Israël éprouve des difficultés croissantes à contrôler le mouvement
de grève de la faim des prisonniers palestiniens, qui ne cesse de
s'étendre.
Commencée le 17 avril pour protester contre la pratique de la détention administrative (qui permet de maintenir
un suspect en prison sans jugement, pendant une période de six mois
renouvelable), cette action regrouperait aujourd'hui quelque 2 000
détenus, selon Addameer, l'association palestinienne de défense des
droits des prisonniers.
Ce chiffre est corrigé à la baisse par Sivan Weizman,
porte-parole de l'administration pénitentiaire israélienne, qui parle
de 1500 à 1600 participants. La date du 17 avril ne doit rien au hasard :
outre que c'est celle de la journée annuelle des prisonniers
palestiniens, c'est aussi le jour où Khader Adnan,
militant du Djihad islamique, avait été relâché, après une grève de la
faim de soixante-six jours qui avait failli entraîner sa mort.
Devenu le symbole de la lutte contre la détention administrative, son exemple avait été suivi par Hana Shalabi,
une Palestinienne qui avait accepté d'arrêter une grève de la faim de
quarante-trois jours, en échange de sa déportation à Gaza, début avril,
pendant une période de trois ans. Dans les deux cas, les autorités
israéliennes avaient cédé, à la fois devant une mobilisation
internationale devenue contre-productive pour l'Etat juif, et face au
risque de déclencher des émeutes dans les prisons.
Nul doute que le résultat de ce conflit est présent à l'esprit des
grévistes de la faim dont le nombre représente aujourd'hui plus du tiers
des 4 700 prisonniers palestiniens détenus par Israël. Sur ce total, on compte 320 prisonniers en détention administrative. Le mouvement en cours vise à protester
contre ce régime d'exception hérité de l'époque du mandat britannique,
mais pas seulement : les prisonniers dénoncent l'isolement carcéral, la
suppression de certains avantages, et la limitation des visites des
avocats et des familles.
Deux prisonniers au moins sont dans un état critique : Bilal Diab, âgé de 27 ans, est originaire de Jénine, et Thaer Halahla,
âgé de 33 ans, originaire de Hébron (tous deux membres du Djihad
islamique), ont commencé leur grève de la faim le 29 février. Après
soixante-six jours sans alimentation, ils sont entrés dans ce que les
médecins appellent " une phase aléatoire de survie ". Les deux hommes ont comparu, jeudi 3 mai, sur une chaise roulante, devant le Cour suprême d'Israël, mais celle-ci a renvoyé sa décision sur une éventuelle remise en liberté à une date ultérieure.

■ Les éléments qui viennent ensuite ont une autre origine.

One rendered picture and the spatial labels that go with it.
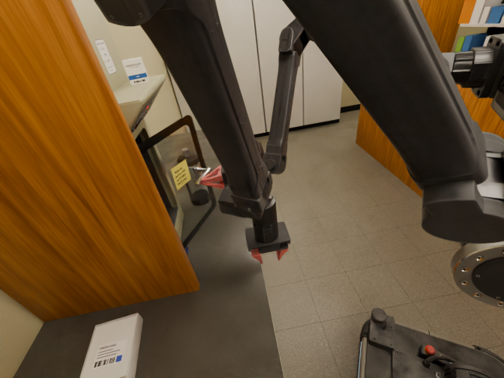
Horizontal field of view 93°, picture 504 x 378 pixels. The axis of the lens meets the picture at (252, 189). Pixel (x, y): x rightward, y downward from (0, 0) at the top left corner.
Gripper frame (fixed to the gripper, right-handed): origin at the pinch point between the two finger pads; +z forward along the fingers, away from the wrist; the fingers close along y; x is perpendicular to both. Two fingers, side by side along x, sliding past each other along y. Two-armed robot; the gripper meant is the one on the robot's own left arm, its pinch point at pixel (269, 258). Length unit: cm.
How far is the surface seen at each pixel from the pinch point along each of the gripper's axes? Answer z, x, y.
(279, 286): 110, -59, -10
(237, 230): 16.2, -28.8, 8.7
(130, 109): -39.3, -13.9, 23.7
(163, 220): -14.7, -5.9, 23.9
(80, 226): -17.5, -6.0, 42.4
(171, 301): 16.3, -4.2, 31.9
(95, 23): -55, -38, 32
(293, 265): 110, -74, -25
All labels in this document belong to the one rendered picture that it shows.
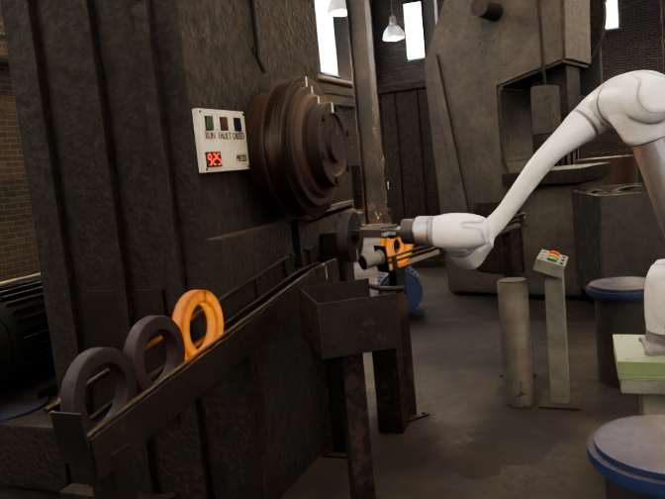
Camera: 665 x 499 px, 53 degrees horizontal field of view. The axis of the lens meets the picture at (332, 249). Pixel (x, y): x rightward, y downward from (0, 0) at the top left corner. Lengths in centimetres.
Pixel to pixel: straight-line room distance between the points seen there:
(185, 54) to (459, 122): 320
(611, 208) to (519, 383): 152
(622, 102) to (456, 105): 315
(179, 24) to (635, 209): 285
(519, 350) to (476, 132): 237
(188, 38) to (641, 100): 121
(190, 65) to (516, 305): 156
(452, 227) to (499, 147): 293
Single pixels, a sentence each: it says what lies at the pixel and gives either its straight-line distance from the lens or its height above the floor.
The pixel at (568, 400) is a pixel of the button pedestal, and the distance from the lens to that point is 291.
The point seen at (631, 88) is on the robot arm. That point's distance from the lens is 184.
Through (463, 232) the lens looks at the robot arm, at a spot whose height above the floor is 83.
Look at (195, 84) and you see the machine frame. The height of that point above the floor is 131.
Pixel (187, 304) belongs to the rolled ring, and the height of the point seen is 75.
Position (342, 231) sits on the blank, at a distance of 196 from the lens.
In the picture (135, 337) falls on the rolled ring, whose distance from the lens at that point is 150.
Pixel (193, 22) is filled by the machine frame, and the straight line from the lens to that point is 204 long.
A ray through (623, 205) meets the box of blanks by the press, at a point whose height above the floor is 68.
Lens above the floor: 104
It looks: 7 degrees down
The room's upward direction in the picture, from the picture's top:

Au moins six autres prisonniers sont dans un état de santé jugé
alarmant. Ce mouvement de grève s'est étendu aux principaux centres de
détention en Israël, et plusieurs chefs de file de la résistance
palestinienne, comme Ahmad Saadat,
chef du Front populaire pour la libération de la Palestine (FPLP), l'ont
rejoint. Alors que les manifestations de solidarité se multiplient dans
plusieurs villes palestiniennes, le gouvernement du premier ministre
israélien, Benyamin Nétanyahou, hésite sur la conduite à adopter.
Si le mouvement bénéficie d'une relative mobilisation dans les territoires palestiniens
occupés, la menace qu'il représente est plus médiatique que
sécuritaire. Plusieurs ministres israéliens s'inquièteraient cependant
de l'évolution de la situation : à en croire
le journal Haaretz, Yitzhak Aharonovitch, ministre de la sécurité
publique, s'est prononcé mardi pour une limitation de l'utilisation de
la pratique de la détention administrative. De son côté, le président de
l'Autorité palestinienne, Mahmoud Abbas, a demandé aux membres du
Quartet pour le Proche-Orient (Etats-Unis, Union européenne, ONU et Russie) de faire pression sur Israël.